> [TASK MATERIAL]
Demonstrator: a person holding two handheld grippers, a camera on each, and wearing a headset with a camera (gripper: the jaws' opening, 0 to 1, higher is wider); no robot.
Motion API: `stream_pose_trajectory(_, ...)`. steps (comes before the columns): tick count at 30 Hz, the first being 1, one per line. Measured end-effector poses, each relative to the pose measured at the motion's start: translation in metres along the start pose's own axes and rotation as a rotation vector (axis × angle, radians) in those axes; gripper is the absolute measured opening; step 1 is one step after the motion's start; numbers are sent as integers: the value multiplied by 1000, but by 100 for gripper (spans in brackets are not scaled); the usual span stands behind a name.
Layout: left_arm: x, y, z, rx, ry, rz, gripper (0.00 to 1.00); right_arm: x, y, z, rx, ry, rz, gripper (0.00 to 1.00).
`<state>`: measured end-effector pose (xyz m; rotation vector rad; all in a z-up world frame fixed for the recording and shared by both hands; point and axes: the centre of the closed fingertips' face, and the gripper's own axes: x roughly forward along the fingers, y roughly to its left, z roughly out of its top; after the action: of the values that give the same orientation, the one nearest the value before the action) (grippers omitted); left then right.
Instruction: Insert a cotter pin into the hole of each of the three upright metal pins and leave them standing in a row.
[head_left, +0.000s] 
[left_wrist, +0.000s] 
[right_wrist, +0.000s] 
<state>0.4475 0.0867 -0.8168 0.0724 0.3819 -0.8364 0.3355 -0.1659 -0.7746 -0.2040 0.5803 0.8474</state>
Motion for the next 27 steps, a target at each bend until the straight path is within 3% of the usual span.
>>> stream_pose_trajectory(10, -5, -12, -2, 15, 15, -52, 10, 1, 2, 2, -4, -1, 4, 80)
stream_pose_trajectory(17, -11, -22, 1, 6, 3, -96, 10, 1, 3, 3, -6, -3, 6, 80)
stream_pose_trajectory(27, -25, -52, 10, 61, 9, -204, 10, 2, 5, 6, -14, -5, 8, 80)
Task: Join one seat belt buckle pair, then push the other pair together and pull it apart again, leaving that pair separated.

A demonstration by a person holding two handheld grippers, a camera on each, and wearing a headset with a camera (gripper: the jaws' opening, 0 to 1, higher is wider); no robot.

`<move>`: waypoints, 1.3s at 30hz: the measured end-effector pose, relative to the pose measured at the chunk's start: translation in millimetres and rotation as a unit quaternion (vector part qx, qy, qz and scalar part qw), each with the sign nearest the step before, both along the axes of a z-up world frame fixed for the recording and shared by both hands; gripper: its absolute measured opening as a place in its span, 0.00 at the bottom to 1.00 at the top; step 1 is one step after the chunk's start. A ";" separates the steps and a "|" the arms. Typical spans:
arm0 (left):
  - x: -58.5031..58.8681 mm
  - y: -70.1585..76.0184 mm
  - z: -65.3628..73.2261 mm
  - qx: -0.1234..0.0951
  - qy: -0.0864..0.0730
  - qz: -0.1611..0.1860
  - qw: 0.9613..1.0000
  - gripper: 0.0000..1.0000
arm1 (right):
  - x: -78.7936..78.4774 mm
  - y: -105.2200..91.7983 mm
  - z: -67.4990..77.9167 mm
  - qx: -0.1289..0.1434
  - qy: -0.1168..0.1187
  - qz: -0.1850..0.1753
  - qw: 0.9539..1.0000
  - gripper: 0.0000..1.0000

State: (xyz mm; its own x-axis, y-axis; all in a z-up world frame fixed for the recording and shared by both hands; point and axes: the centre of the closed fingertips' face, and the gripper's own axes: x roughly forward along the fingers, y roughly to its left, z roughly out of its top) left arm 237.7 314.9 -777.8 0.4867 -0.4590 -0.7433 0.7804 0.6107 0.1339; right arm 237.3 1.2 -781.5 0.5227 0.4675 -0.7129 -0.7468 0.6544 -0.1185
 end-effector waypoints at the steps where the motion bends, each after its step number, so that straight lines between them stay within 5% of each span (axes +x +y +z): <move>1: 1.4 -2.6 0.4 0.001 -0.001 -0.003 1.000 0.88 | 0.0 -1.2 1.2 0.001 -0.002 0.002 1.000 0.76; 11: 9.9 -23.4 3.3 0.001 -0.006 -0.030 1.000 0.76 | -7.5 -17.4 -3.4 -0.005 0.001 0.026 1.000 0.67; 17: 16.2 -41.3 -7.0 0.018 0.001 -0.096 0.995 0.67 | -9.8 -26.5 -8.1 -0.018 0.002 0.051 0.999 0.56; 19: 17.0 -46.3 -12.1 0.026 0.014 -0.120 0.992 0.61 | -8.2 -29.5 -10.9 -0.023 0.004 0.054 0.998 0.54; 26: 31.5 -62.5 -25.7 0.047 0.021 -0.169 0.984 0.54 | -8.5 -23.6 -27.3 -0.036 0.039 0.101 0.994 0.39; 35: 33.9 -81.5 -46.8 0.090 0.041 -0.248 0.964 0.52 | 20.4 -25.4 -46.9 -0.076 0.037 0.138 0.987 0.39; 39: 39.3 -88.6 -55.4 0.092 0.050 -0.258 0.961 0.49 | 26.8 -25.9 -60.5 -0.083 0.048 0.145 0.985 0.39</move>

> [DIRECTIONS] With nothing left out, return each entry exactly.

> [YOUR RESPONSE]
Demonstrator: a person holding two handheld grippers, a camera on each, and wearing a headset with a camera (gripper: the jaws' opening, 0 to 1, higher is wider); no robot.
Motion API: `stream_pose_trajectory(_, ...)`. steps (comes before the columns): tick count at 30 Hz, the first being 1, one per line. Measured end-effector poses, each relative to the pose measured at the motion's start: translation in metres along the start pose's own axes and rotation as a rotation vector (axis × angle, radians) in those axes; gripper is the absolute measured opening; step 1 is one step after the motion's start; numbers are sent as integers: the value multiplied by 1000, but by 100 for gripper (spans in brackets are not scaled); the usual span stands behind a name.
Layout: left_arm: x, y, z, rx, ry, rz, gripper (0.00 to 1.00); right_arm: x, y, z, rx, ry, rz, gripper (0.00 to 1.00).
`<state>`: measured end-effector pose (xyz m; rotation vector rad; all in a z-up world frame fixed for the recording and shared by both hands; point and axes: the centre of the closed fingertips' face, and the gripper's own axes: x roughly forward along the fingers, y roughly to its left, z roughly out of its top; after the action: of the values that give the same orientation, the one nearest the value before the action) (grippers omitted); left then right.
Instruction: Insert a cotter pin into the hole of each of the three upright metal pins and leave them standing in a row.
[head_left, +0.000s] 
[left_wrist, +0.000s] 
[right_wrist, +0.000s] 
<state>0.4475 0.0867 -0.8168 0.0724 0.3819 -0.8364 0.3355 -0.1659 -0.7746 -0.2040 0.5803 0.8474</state>
Motion for the next 27 steps, a target at each bend until the straight path is within 3% of the usual span.
>>> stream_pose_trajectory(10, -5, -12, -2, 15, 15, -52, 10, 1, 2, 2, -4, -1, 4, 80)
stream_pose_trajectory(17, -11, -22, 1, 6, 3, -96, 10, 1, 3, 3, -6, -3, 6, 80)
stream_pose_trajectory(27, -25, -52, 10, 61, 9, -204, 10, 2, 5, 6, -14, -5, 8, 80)
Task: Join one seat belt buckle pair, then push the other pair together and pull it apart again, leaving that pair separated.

A demonstration by a person holding two handheld grippers, a camera on each, and wearing a headset with a camera (gripper: the jaws' opening, 0 to 1, higher is wider); no robot.

`<move>`: waypoints, 1.3s at 30hz: the measured end-effector pose, relative to the pose measured at the chunk's start: translation in millimetres and rotation as a unit quaternion (vector part qx, qy, qz and scalar part qw), each with the sign nearest the step before, both along the axes of a z-up world frame fixed for the recording and shared by both hands; gripper: its absolute measured opening as a place in its span, 0.00 at the bottom to 1.00 at the top; step 1 is one step after the chunk's start. A ";" separates the steps and a "|" the arms. Typical spans:
arm0 (left):
  - x: -58.5031..58.8681 mm
  - y: -70.1585..76.0184 mm
  - z: -65.3628..73.2261 mm
  - qx: -0.1234..0.0951
  - qy: -0.0864..0.0730
  - qz: -0.1611..0.1860
  - qw: 0.9613..1.0000
  - gripper: 0.0000..1.0000
arm1 (right):
  - x: -78.7936..78.4774 mm
  - y: -105.2200..91.7983 mm
  - z: -67.4990..77.9167 mm
  - qx: -0.1289..0.1434
  - qy: -0.1168..0.1187
  - qz: -0.1850..0.1753
  - qw: 0.9539..1.0000
  - gripper: 0.0000..1.0000

State: (xyz mm; its own x-axis, y-axis; all in a z-up world frame fixed for the recording and shared by both hands; point and axes: the centre of the closed fingertips' face, and the gripper's own axes: x roughly forward along the fingers, y roughly to its left, z roughly out of its top) left arm 237.7 314.9 -777.8 0.4867 -0.4590 -0.7433 0.7804 0.6107 0.1339; right arm 237.3 1.2 -781.5 0.5227 0.4675 -0.7129 -0.7468 0.6544 -0.1185
 end-effector waypoints at the steps where the motion bends, each after its step number, so that straight lines between them stay within 5% of each span (axes +x +y +z): <move>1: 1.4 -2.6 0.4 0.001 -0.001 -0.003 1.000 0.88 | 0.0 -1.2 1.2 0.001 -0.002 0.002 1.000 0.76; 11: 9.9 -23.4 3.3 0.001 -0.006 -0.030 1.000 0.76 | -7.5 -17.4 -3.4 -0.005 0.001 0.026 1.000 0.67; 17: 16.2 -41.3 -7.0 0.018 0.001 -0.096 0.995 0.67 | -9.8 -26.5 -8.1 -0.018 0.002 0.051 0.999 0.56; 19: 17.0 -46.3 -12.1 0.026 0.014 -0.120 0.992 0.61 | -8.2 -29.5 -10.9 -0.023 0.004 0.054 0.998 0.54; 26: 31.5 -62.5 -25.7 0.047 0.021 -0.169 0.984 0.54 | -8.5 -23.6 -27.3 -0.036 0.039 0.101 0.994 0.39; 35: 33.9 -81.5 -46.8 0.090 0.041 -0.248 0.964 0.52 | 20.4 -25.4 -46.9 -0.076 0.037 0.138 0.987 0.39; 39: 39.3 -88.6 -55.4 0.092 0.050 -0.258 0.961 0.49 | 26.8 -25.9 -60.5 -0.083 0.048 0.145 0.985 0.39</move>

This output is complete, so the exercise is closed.